Este debate, o discurso polémico, hace aparición también al comentar las fuentes que le sirven de base para sus análisis. Lo da por hecho, ya como punto de partida, el título del capítulo primero, donde actualiza semiológicamente la importancia que le confiere a la figuración lingüística. Al titularlo “El clítoris en la lengua”, el doble sentido semántico trasciende a un “doble sentido” semiótico de carácter erótico, dejando a la percepción humorística las marcas primigenias de la interpretación.
El análisis de Rodríguez Salvador va de la etimología a la semiótica para obtener el sentido, la significación que subyace en los vocablos comunes y los términos científicos, o como tales expuestos. Los cinco capítulos del libro —I. “El clítoris en la lengua”, II. “Apuntes para una discusión teológica sobre el clítoris”, III. “La antigüedad clásica del clítoris”, IV. “El clítoris en el armario de la Edad Media” y V. “Del clítoris a la democracia”—, tienen entre ellos una relación más sincrónica que diacrónica. Va y viene de los diversos periodos históricos según su propia tesis lo reclama o lo exige.
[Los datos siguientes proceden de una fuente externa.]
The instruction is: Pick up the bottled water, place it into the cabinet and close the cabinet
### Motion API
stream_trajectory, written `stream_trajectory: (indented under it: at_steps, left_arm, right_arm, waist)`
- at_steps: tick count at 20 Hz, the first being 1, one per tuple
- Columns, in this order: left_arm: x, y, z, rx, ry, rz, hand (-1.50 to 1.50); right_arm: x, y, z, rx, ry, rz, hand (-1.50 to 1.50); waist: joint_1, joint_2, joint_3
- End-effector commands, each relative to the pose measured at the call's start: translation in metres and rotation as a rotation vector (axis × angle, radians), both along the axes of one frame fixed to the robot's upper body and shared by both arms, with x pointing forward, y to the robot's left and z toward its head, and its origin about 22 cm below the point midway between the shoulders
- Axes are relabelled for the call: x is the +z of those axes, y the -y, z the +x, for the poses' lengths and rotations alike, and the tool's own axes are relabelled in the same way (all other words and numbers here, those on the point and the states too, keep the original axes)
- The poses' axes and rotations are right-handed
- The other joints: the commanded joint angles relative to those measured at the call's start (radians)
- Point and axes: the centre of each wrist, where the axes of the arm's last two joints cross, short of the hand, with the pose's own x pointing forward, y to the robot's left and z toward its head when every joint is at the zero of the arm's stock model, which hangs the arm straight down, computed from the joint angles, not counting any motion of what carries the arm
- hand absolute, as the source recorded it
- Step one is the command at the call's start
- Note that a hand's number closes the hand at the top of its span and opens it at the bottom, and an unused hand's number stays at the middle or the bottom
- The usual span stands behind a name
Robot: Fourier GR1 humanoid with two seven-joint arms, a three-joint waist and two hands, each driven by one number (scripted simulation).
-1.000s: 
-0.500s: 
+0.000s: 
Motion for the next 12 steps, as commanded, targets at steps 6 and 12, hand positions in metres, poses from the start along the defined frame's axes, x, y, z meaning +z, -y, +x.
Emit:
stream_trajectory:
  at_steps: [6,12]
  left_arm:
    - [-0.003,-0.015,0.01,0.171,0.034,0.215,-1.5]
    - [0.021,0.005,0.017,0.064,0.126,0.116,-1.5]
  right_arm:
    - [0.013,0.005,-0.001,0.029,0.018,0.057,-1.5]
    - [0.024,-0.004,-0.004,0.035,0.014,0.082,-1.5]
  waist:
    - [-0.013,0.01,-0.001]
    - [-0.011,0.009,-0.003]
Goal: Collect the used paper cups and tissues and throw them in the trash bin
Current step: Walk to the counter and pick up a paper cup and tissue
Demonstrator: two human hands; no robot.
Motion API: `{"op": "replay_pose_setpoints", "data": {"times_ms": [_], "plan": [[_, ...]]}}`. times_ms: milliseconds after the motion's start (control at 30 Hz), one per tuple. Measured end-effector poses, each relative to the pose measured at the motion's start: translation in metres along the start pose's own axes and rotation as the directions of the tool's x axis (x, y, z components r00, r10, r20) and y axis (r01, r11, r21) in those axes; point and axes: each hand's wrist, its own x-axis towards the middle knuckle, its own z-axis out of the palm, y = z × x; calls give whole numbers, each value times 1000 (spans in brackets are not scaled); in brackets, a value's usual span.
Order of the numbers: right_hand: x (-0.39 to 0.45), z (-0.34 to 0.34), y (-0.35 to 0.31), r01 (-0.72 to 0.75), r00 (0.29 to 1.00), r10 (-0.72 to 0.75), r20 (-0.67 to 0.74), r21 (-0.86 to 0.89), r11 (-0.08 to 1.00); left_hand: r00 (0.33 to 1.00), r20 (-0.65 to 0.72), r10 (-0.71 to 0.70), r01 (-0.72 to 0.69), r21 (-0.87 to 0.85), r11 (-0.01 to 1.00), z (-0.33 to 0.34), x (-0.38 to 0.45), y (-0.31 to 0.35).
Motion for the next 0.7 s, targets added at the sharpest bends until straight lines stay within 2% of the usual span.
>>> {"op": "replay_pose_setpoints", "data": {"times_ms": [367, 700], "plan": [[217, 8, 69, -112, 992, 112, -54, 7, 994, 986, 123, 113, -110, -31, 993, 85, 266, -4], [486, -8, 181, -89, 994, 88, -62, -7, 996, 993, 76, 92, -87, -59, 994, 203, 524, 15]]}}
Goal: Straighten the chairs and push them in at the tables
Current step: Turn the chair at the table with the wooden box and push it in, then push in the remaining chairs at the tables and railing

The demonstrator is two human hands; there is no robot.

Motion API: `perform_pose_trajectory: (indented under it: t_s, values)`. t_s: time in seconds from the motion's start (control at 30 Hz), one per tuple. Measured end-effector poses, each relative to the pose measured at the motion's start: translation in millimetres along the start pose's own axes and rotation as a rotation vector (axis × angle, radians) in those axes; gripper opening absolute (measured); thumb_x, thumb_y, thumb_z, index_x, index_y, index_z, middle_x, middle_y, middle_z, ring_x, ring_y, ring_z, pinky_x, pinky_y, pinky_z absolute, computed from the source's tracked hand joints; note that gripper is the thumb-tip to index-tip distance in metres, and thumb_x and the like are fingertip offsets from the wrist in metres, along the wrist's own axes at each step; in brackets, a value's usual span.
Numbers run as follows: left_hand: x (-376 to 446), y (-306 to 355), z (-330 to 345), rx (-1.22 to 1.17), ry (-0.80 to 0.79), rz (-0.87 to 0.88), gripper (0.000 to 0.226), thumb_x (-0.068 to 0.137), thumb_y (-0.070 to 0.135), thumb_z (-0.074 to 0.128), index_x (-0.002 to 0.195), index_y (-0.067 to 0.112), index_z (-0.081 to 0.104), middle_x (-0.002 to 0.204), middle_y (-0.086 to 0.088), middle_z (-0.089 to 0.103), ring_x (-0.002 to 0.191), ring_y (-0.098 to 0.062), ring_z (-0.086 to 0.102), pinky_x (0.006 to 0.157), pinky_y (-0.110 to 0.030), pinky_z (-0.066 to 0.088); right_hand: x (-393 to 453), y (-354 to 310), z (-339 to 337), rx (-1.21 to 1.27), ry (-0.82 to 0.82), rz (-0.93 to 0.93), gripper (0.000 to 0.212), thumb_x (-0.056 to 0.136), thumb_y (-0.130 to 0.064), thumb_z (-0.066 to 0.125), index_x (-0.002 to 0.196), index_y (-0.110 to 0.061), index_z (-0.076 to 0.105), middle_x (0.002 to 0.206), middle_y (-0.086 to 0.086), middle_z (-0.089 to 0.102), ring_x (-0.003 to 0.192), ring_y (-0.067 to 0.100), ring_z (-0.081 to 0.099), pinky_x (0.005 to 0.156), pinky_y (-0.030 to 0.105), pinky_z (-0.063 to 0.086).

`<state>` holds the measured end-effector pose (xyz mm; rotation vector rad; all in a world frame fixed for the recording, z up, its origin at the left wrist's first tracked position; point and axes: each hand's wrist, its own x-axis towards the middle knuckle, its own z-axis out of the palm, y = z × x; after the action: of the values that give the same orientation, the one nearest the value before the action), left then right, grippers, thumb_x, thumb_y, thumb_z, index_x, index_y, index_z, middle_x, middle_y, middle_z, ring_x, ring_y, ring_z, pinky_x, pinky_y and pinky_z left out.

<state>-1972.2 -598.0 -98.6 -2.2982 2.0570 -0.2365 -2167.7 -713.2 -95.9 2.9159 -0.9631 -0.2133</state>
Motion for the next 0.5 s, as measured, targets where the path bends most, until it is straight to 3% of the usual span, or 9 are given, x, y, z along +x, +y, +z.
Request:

La relación entre la cita de referencia, o la alusión a la investigación precedente, se da en el propio desarrollo del discurso expositivo y prefiere exponer antes que narrar, técnica esta última que se ha infiltrado en el ensayo posmoderno.

Por tentador que pueda ser para quien padezca del vicio de la erudición, no es necesario abandonar temporalmente el texto para profundizar. Rodríguez Salvador sabe cómo poner a su servicio todo ese amplio y difuso contexto referente. Un discurrir enciclopédico que encadena sus términos y tópicos para conseguir lo que el autor se ha propuesto: escribir un ensayo que invite a dialogar, a comentar al margen y, sobre todo, a sorprendernos con el dato erudito, en lugar de abrumarnos con su acumulación, como lo haría cualquier disciplinado investigador que espera concluir su doctorado.
Lamentablemente, esta capacidad fluida y coloquial del discurso sufre interrupciones esporádicas por un uso arbitrario de la coma, o cierto vicio circunloquial en la oración. Algo que una próxima edición debiera revisar, así como, imprescindible además, las erratas que terminan en faltas ortográficas, sobre todo en el uso o desuso de la tilde o acento.
Lo más relevante de Historia del clítoris es, a mi juicio, su valentía y desenfado para abordar temas que aún arrastran tabúes y enconadas luchas de criterios relativos a posturas éticas y morales. (El propio autor resulta víctima de alguna de ellas cuando tercamente persiste en nombrar a la humanidad con el tradicional y ya inoperante calificativo de “Hombre”). A pesar de esto, Rodríguez Salvador no rezuma prejuicios ni se reserva el derecho de omisión en cuestiones polémicas; por el contrario, las trata con naturalidad y comprensiva aceptación de sus variables. Su criterio, que se desliza a través de las partículas de todo el ensayo, convive con los juicios precedentes y elige seducir y convencer, antes que imponerse.